What is needed: Could you write out the listing below exactly as it stands, leaving out the pictures?

Supplied data:
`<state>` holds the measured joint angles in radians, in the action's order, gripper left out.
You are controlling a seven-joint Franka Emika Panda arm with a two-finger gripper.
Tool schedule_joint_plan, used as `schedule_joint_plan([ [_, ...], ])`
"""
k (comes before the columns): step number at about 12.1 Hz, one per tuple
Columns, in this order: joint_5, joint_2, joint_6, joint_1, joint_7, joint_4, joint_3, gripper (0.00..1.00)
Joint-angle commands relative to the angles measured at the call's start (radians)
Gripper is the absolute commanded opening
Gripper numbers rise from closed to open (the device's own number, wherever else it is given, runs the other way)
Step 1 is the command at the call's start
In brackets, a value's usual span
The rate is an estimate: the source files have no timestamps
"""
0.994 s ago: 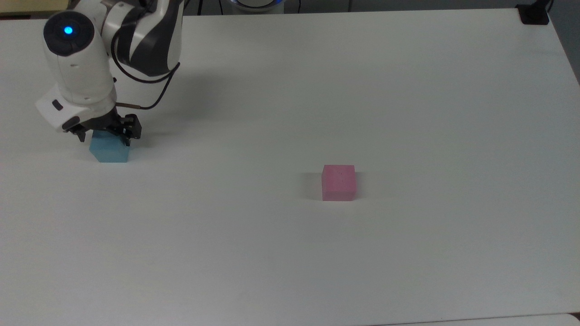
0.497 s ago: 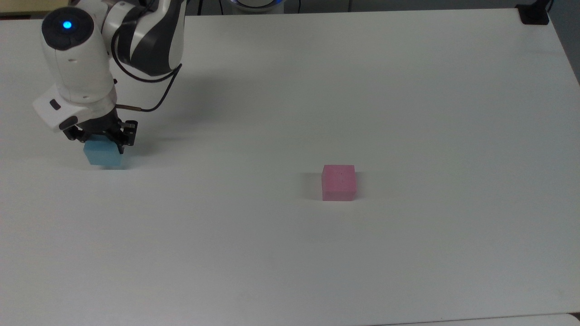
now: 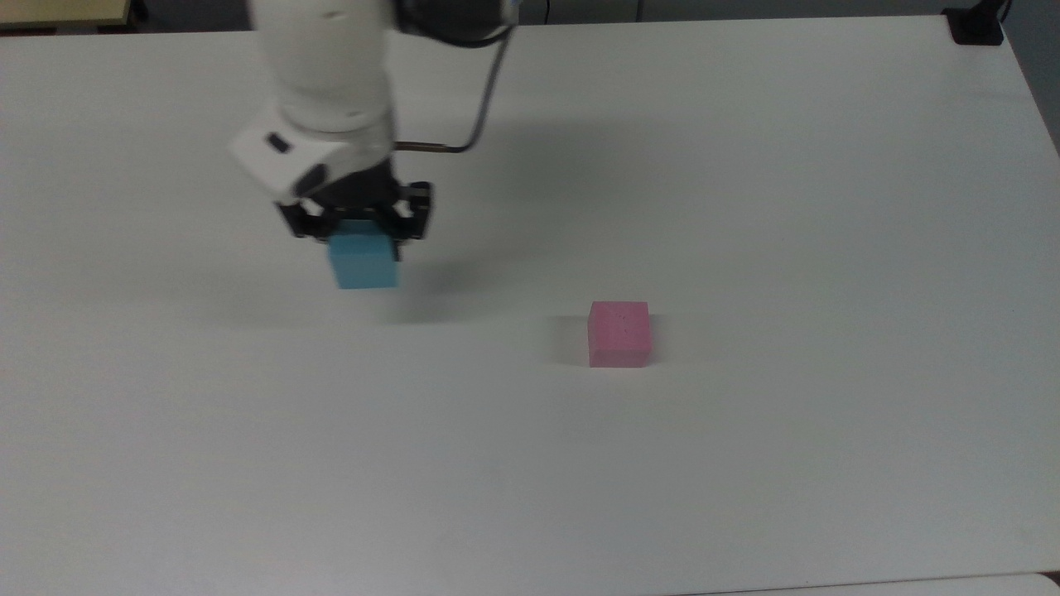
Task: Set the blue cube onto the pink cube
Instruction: 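Lift the blue cube and carry it over the pink cube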
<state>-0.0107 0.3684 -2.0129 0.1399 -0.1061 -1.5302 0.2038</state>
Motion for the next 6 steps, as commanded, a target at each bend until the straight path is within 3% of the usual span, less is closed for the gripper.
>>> schedule_joint_plan([
  [1,0.017,0.058,0.016,0.124,0.109,0.099,0.026,0.11],
  [4,0.018,0.09,0.013,0.251,0.175,0.128,0.045,0.16],
  [6,0.037,0.141,0.013,0.352,0.227,0.142,0.103,0.18],
])
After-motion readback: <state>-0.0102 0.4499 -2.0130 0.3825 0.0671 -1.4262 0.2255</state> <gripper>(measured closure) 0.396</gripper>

Response:
`<state>` holds the measured joint angles in radians, in the action's order, gripper left out.
You are controlling a seven-joint Franka Emika Panda arm with a two-finger gripper.
Tool schedule_joint_plan, used as `schedule_joint_plan([ [_, ...], ])`
"""
k (comes before the columns): step number at about 12.1 Hz, one per tuple
Columns, in this order: joint_5, joint_2, joint_6, joint_1, joint_7, joint_4, joint_3, gripper (0.00..1.00)
Joint-angle commands relative to the angles measured at the call's start (radians)
Gripper is the absolute commanded opening
Gripper numbers rise from closed to open (the device's own number, wherever else it is given, runs the other way)
Step 1 is the command at the call's start
In brackets, a value's usual span
The rate is an estimate: the source files have no timestamps
"""
0.994 s ago: 
0.497 s ago: 
now: 
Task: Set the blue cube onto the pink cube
Instruction: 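Lift the blue cube and carry it over the pink cube
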<state>-0.0107 0.3684 -2.0129 0.1399 -0.1061 -1.5302 0.2038</state>
Motion for the next 6 steps, as commanded, a target at each bend until the straight path is within 3% of the usual span, less is closed for the gripper.
>>> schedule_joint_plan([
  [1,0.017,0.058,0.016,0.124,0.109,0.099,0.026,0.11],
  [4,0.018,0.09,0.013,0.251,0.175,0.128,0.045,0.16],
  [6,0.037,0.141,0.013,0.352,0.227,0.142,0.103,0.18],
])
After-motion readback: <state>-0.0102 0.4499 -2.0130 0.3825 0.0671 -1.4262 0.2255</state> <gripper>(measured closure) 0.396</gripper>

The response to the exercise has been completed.